= Simon Mayne =

English politician (1612–1661)

Simon Mayne (1612 – 13 April 1661) was a Member of Parliament for Aylesbury and one of the regicides of King Charles I of England.

Simon was born and lived at Dinton Hall in Buckinghamshire, the son of Simon Mayne Snr and his wife, Colubria the sister of Richard Lovelace, 1st Baron Lovelace. His father died when he was aged five, leaving him the Dinton Hall estate after the death of his mother (in 1629). He was educated at Thame in Oxfordshire at Lord Williams's School and admitted to the Inner Temple in 1630. He married Jane Burgoyne in 1633. After her death in 1641, he married Elizabeth Tow, a widow, with whom he had three sons.

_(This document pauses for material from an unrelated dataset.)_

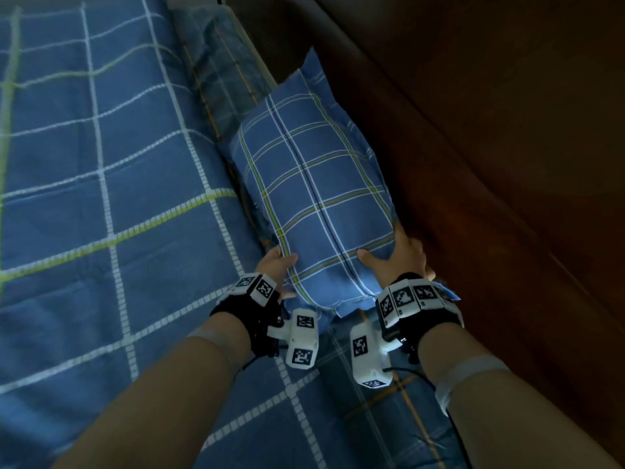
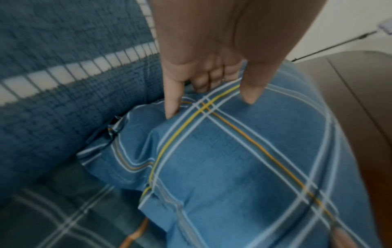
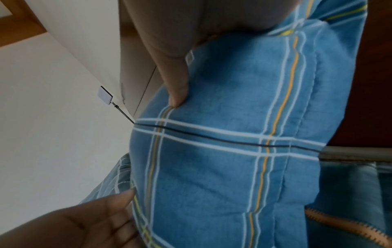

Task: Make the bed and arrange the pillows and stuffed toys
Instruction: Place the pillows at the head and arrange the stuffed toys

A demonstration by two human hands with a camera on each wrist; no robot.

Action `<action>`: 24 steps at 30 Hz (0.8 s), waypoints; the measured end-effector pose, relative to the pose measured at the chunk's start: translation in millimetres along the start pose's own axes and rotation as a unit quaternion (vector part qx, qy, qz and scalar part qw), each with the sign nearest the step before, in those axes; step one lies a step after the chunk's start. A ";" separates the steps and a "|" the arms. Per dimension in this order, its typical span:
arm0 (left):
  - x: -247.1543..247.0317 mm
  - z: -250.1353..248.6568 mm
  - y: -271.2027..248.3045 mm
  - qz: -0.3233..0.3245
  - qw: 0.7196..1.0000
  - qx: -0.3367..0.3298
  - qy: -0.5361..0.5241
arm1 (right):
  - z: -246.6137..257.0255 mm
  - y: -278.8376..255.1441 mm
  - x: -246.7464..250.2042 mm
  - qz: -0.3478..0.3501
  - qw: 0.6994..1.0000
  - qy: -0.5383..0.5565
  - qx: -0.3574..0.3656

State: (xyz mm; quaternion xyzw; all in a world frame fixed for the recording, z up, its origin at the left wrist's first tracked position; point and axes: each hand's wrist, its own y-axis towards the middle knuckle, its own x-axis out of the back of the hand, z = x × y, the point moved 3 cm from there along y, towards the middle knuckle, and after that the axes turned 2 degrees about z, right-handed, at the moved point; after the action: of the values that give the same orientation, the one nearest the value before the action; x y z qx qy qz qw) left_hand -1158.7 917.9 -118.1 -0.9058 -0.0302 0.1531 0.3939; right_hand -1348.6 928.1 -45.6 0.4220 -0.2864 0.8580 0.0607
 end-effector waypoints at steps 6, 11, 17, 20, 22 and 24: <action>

In 1645, he was elected as Member of Parliament for Aylesbury (and was elected again in 1659). In January 1649, as a judge of the High Court of Justice at the trial of King Charles, he was 40th of the 59 signatories on the death warrant of the monarch.

After the Restoration, he was tried and sentenced to death, he died in the Tower of London in 1661 before his appeal could be heard. His body was returned to Dinton and buried in the church.

The estate was inherited by his son, Simon Mayne, who also represented Aylesbury in Parliament and was a commissioner of victualling under William and Mary.